Bayes' Rule And Conditional Probability
Conditional Probability
- The conditional probability of event \(A\) given event \(B\) can be expressed as \begin{equation} P(A|B) = \frac{P(A \cap B)}{P(B)} \tag{1}\label{1} \end{equation}
- In \eqref{1}, we say that \(A\) is being conditioned by \(B\).
- Note that the Complement Rule extends to conditional probabilities only when you condition on the same event, like this: \begin{equation} P(A|B) + P(A| \neg B) = 1 \end{equation}
Independence Checks
Events \(A\) and \(B\) are independent iff any one of these 4 checks are true. All 4 equations should be true (or all false) for the same reason that we only need three particular values in a probability table to fill out the rest of the values.
\begin{equation} P(B | A) = P(B) \end{equation}
\begin{equation} P(A | B) = P(A) \end{equation}
\begin{equation} P(B | A) = P(B | \neg A) \end{equation}
\begin{equation} P(A \cap B) = P(A) \cdot P(B) \end{equation}
General Multiplication Rule
This rule can be used to find the probability of two events \(A\) and \(B\) both occurring regardless of whether the events are independent.
\begin{equation} P(A \cap B) = P(A) \cdot P(B | A) \tag{2}\label{2} \end{equation}
Notes:
- This rule is a reformulation of \eqref{1}.
- If \(A\) and \(B\) are independent, \(P(B | A) = P(B)\).
- Another formulation of this rule would be
\begin{equation} P(A \cap B) = P(B) \cdot P(A | B) \tag{3}\label{3} \end{equation}
Probability Trees
Probability trees can be used to express conditional probabilities.
- Probabilities in the 1st branch-off are non-conditional.
- Any subsequent branch-offs reflect conditional probabilities.
- Probabilities of branches from one point always add up to 1.
Law of Total Probability
In a probability tree, we can find the total probability of some event \(B\) by adding up all of its occurrences via conditional probabilities \begin{equation} P(B) = P(A) \cdot P(B | A) + P(\neg A) \cdot P(B | \neg A). \tag{4}\label{4} \end{equation}
There are sometimes situations where
- we know the ultimate outcome, and
- want to find the probability that a certain event occurred previously.
Bayes’ Rule
If we combine \eqref{1} and \eqref{2} we arrive at Bayes’ Rule
\begin{equation} P(A|B) = \frac{P(B|A) \cdot P(A)}{P(B)}, \tag{5}\label{5} \end{equation} which can be understood as
\begin{equation} Posterior = \frac{Likelihood \cdot Prior}{Evidence} \end{equation}
In the context of prediction
- posterior means the confidence of our prediction \(A\) given evidence \(B\).

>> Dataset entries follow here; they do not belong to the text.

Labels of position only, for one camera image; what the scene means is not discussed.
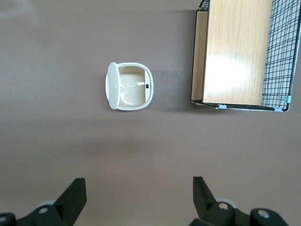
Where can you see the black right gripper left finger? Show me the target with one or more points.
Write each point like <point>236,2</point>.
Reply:
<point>47,214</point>

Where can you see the brown table mat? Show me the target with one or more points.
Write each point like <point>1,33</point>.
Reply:
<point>70,141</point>

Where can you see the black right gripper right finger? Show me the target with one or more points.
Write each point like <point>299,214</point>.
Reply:
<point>223,215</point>

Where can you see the cream lidded trash can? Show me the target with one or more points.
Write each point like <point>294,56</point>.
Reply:
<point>131,89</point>

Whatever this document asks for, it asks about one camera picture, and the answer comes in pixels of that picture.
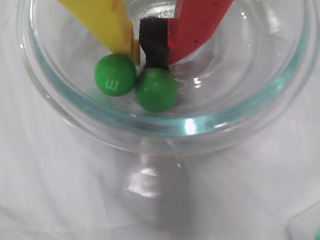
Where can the red gripper right finger foam pad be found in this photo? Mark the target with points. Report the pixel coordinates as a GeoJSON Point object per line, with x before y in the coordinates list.
{"type": "Point", "coordinates": [197, 22]}

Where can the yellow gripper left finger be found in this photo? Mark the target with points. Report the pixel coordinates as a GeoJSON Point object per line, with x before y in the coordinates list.
{"type": "Point", "coordinates": [105, 25]}

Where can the green candy ball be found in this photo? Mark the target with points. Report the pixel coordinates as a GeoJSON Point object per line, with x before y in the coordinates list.
{"type": "Point", "coordinates": [156, 90]}
{"type": "Point", "coordinates": [115, 75]}

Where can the weekly pill organizer box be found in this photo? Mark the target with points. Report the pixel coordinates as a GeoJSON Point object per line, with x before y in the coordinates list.
{"type": "Point", "coordinates": [318, 236]}

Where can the large clear glass bowl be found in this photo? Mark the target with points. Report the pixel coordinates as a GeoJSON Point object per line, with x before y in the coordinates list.
{"type": "Point", "coordinates": [225, 75]}

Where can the white plastic table cover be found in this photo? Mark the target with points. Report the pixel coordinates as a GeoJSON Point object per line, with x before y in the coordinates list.
{"type": "Point", "coordinates": [62, 187]}

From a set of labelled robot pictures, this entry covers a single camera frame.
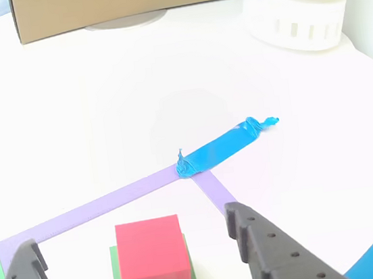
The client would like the small red cube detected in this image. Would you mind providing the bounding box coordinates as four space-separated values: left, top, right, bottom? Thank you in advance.
113 213 193 279

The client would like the polymaker printed cardboard box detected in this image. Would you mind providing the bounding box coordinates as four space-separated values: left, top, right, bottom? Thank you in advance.
8 0 244 46

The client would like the grey round disc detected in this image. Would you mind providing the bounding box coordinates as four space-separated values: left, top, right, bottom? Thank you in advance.
82 8 170 34

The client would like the white slotted printed cylinder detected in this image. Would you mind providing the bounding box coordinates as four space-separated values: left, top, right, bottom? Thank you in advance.
239 0 360 61

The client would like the purple square frame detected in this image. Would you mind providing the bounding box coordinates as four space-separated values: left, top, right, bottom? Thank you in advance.
0 155 245 275

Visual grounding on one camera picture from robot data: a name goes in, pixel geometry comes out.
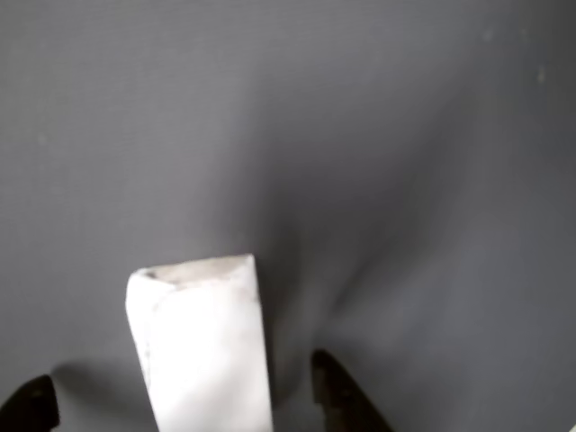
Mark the white block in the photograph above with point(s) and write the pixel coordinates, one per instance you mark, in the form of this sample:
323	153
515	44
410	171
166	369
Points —
202	351

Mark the grey table mat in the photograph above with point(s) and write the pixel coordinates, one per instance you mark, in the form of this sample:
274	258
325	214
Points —
288	135

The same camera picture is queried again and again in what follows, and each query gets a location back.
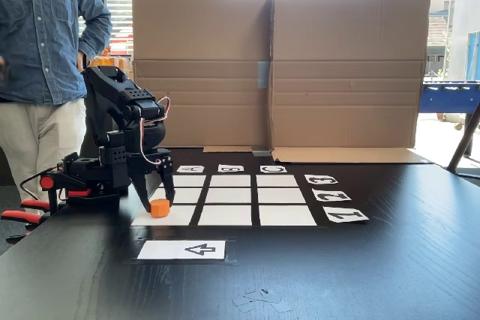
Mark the round orange token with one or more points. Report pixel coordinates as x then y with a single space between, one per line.
160 208

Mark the white nine-square grid sheet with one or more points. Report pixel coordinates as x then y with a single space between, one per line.
228 200

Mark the person's left hand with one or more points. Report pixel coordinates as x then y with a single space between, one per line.
80 62

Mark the paper sheet letter A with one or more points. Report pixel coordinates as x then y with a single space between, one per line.
190 169

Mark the white arrow paper sheet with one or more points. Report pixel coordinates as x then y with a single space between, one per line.
165 250

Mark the paper sheet letter B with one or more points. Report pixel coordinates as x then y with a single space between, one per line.
231 168

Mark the red black bar clamp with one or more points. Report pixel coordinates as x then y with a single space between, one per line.
47 182

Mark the orange carton display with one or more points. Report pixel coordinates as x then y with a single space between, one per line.
108 63

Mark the paper sheet letter C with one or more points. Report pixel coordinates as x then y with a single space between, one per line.
273 169

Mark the brown cardboard box panel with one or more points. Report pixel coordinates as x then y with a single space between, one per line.
202 35
348 54

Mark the paper sheet number 3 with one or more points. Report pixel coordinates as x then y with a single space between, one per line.
321 179

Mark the paper sheet number 2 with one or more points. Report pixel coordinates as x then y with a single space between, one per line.
331 195

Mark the person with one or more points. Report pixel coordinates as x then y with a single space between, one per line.
37 35

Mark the paper sheet number 1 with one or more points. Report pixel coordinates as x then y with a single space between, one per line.
345 215

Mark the blue foosball table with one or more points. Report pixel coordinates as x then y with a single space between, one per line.
450 97

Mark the dark metal table leg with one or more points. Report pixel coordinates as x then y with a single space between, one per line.
463 140

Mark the grey duct tape strip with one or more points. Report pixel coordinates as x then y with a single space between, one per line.
263 74

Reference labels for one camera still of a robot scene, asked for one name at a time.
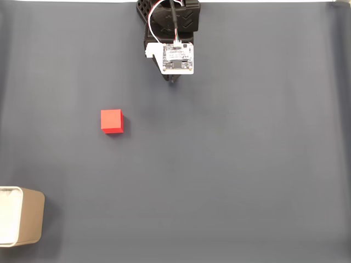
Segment red cube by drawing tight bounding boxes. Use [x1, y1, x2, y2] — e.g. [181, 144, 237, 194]
[100, 108, 124, 135]

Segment beige box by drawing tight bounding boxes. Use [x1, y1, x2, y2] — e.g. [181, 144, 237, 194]
[0, 186, 46, 248]

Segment blue-grey table mat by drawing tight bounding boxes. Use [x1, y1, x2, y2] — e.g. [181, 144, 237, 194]
[0, 2, 351, 263]

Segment black camera cable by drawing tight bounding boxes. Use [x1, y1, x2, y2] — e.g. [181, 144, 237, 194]
[168, 0, 179, 44]

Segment white wrist camera board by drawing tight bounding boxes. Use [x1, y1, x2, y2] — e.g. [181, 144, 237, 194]
[145, 41, 195, 75]

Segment red white black servo cable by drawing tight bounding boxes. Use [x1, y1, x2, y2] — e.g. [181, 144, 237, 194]
[147, 0, 166, 44]

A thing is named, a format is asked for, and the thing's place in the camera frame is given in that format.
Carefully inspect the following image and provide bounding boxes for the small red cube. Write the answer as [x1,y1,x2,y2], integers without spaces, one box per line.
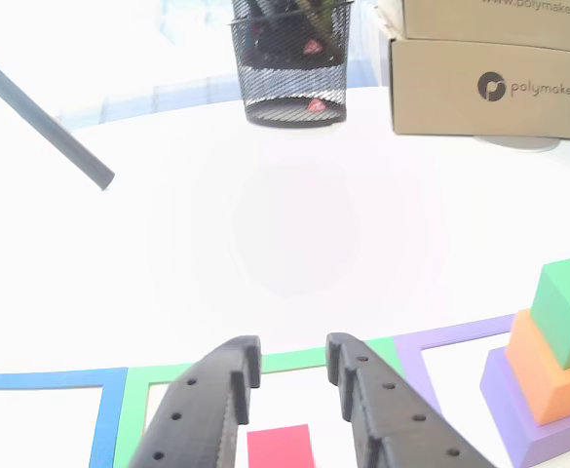
[246,423,315,468]

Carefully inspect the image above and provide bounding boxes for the green cube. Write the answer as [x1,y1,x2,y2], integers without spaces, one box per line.
[531,253,570,371]

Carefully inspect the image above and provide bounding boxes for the large purple cube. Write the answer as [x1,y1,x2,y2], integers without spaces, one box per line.
[478,346,570,468]

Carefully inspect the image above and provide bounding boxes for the orange cube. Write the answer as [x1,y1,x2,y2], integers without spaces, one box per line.
[506,308,570,426]

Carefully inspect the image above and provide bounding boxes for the cardboard box polymaker logo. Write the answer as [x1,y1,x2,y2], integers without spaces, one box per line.
[389,37,570,142]

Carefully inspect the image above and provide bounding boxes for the grey metal rod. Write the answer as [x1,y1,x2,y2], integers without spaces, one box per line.
[0,42,116,191]

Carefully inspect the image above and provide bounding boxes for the black mesh pen holder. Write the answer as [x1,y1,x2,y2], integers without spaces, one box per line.
[226,0,357,129]

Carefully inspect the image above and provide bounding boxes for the blue square frame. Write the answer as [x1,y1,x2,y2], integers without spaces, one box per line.
[0,368,129,468]

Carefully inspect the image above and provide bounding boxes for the green square frame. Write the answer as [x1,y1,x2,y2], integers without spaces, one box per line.
[112,335,407,468]

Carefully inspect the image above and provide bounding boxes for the purple square frame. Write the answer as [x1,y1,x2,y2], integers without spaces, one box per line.
[392,313,517,418]

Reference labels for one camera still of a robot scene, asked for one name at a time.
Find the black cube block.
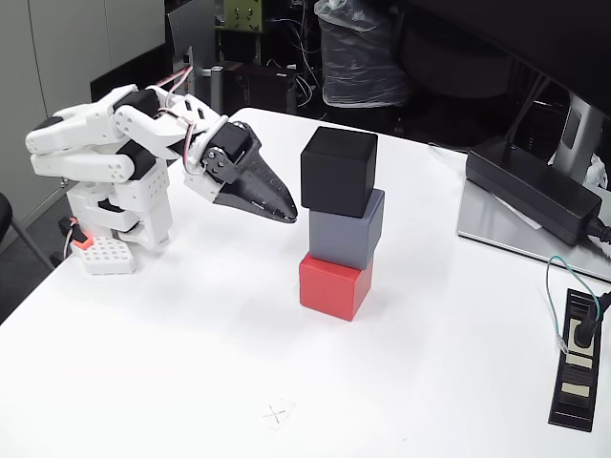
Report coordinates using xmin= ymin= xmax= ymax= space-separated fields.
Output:
xmin=300 ymin=126 xmax=379 ymax=219

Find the black monitor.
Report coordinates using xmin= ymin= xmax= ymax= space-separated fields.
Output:
xmin=419 ymin=0 xmax=611 ymax=118

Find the black adapter power cable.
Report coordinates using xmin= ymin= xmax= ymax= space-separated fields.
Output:
xmin=584 ymin=214 xmax=611 ymax=261

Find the plastic-wrapped black bin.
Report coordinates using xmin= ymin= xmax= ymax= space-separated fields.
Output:
xmin=313 ymin=0 xmax=411 ymax=109

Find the grey monitor stand neck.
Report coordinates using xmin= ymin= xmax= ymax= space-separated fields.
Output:
xmin=548 ymin=93 xmax=611 ymax=185

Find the green cable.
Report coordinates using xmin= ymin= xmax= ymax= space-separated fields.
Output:
xmin=546 ymin=255 xmax=602 ymax=354

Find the orange connector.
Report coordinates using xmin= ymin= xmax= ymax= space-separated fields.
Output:
xmin=69 ymin=217 xmax=93 ymax=249

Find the black power strip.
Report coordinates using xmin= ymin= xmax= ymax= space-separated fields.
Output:
xmin=547 ymin=287 xmax=601 ymax=433

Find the clear tape with X mark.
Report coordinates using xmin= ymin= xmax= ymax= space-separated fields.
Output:
xmin=260 ymin=397 xmax=298 ymax=432

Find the grey cube block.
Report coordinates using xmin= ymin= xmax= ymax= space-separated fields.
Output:
xmin=308 ymin=188 xmax=386 ymax=272

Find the silver monitor base plate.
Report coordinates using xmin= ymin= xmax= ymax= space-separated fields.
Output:
xmin=456 ymin=178 xmax=611 ymax=282

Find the black desktop computer case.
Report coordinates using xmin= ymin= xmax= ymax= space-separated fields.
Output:
xmin=221 ymin=60 xmax=300 ymax=115

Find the white perforated clamp base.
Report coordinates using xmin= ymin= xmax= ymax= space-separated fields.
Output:
xmin=78 ymin=236 xmax=137 ymax=277

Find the white plastic bag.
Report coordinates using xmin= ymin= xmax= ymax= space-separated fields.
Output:
xmin=584 ymin=155 xmax=611 ymax=190

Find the black power adapter brick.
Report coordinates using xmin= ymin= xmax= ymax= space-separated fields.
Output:
xmin=465 ymin=135 xmax=603 ymax=247

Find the black power plug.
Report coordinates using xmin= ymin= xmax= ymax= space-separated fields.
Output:
xmin=572 ymin=290 xmax=611 ymax=348

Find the red white black servo cable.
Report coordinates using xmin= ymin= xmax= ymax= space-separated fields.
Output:
xmin=145 ymin=66 xmax=229 ymax=176

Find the red cube block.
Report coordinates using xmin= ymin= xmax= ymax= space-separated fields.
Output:
xmin=298 ymin=252 xmax=374 ymax=323

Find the black office chair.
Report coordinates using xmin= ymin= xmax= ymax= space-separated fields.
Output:
xmin=0 ymin=193 xmax=56 ymax=273

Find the black flat panel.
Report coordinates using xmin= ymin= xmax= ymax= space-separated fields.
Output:
xmin=90 ymin=45 xmax=168 ymax=104

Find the green perforated board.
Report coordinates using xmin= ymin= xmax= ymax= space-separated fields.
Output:
xmin=223 ymin=0 xmax=264 ymax=33

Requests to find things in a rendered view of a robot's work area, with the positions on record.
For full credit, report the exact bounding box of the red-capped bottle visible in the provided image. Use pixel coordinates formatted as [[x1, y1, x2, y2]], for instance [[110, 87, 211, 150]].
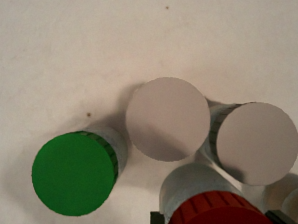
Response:
[[159, 163, 273, 224]]

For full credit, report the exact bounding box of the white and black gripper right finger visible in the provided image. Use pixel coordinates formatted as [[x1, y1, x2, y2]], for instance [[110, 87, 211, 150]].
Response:
[[264, 209, 298, 224]]

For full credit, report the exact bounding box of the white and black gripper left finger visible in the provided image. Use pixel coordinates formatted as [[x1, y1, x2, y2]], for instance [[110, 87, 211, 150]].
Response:
[[150, 211, 165, 224]]

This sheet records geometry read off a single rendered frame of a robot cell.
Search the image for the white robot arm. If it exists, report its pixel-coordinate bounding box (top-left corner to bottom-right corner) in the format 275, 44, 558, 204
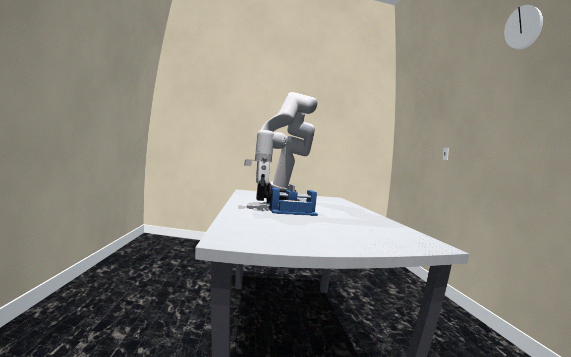
244, 92, 317, 190

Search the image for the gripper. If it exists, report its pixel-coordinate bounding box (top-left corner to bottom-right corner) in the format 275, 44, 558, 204
256, 160, 272, 201

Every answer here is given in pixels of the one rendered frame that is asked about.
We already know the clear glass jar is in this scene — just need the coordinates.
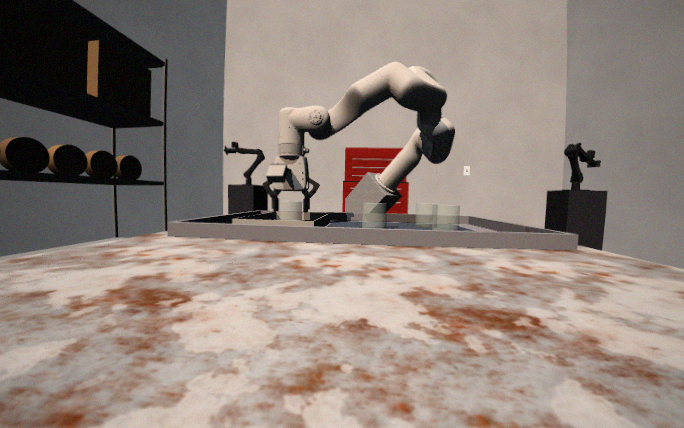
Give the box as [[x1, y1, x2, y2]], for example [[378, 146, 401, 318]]
[[362, 203, 387, 229], [415, 203, 438, 227], [432, 205, 460, 231], [280, 201, 302, 221]]

- likelihood as in “the likelihood of seeing evidence (i.e. features) \(B\) given a particular class \(A_i\)
- prior refers to the probability of seeing a given class \(A_i\) in our past experience (i.e. in the dataset)
- evidence refers to the probability of seeing a given set of features
- In practice, for the Naive Bayes Classifier (I haven’t gotten to fully implementing this yet, particularly due to the just throw a logarithm around everything solution to the underflow problem), since we are interested in finding the class with the highest probability for a given set of evidence, this term is constant for the calculations for each class and thus cancels out)
A nice introduction to Bayes’ Rule. Bayesian reasoning is about how to revise our beliefs in the light of evidence.
We can also the law of total probability \eqref{4} to \eqref{5} to produce another version of Bayes’ Rule:
\begin{equation}
P(A|B) = \frac{P(B|A) \cdot P(A)}{
P(B | A) \cdot P(A) + P(B | \neg A) \cdot P(\neg A)
} \tag{6}\label{6}
\end{equation}
We can use the above form to solve problems given a probability tree (above).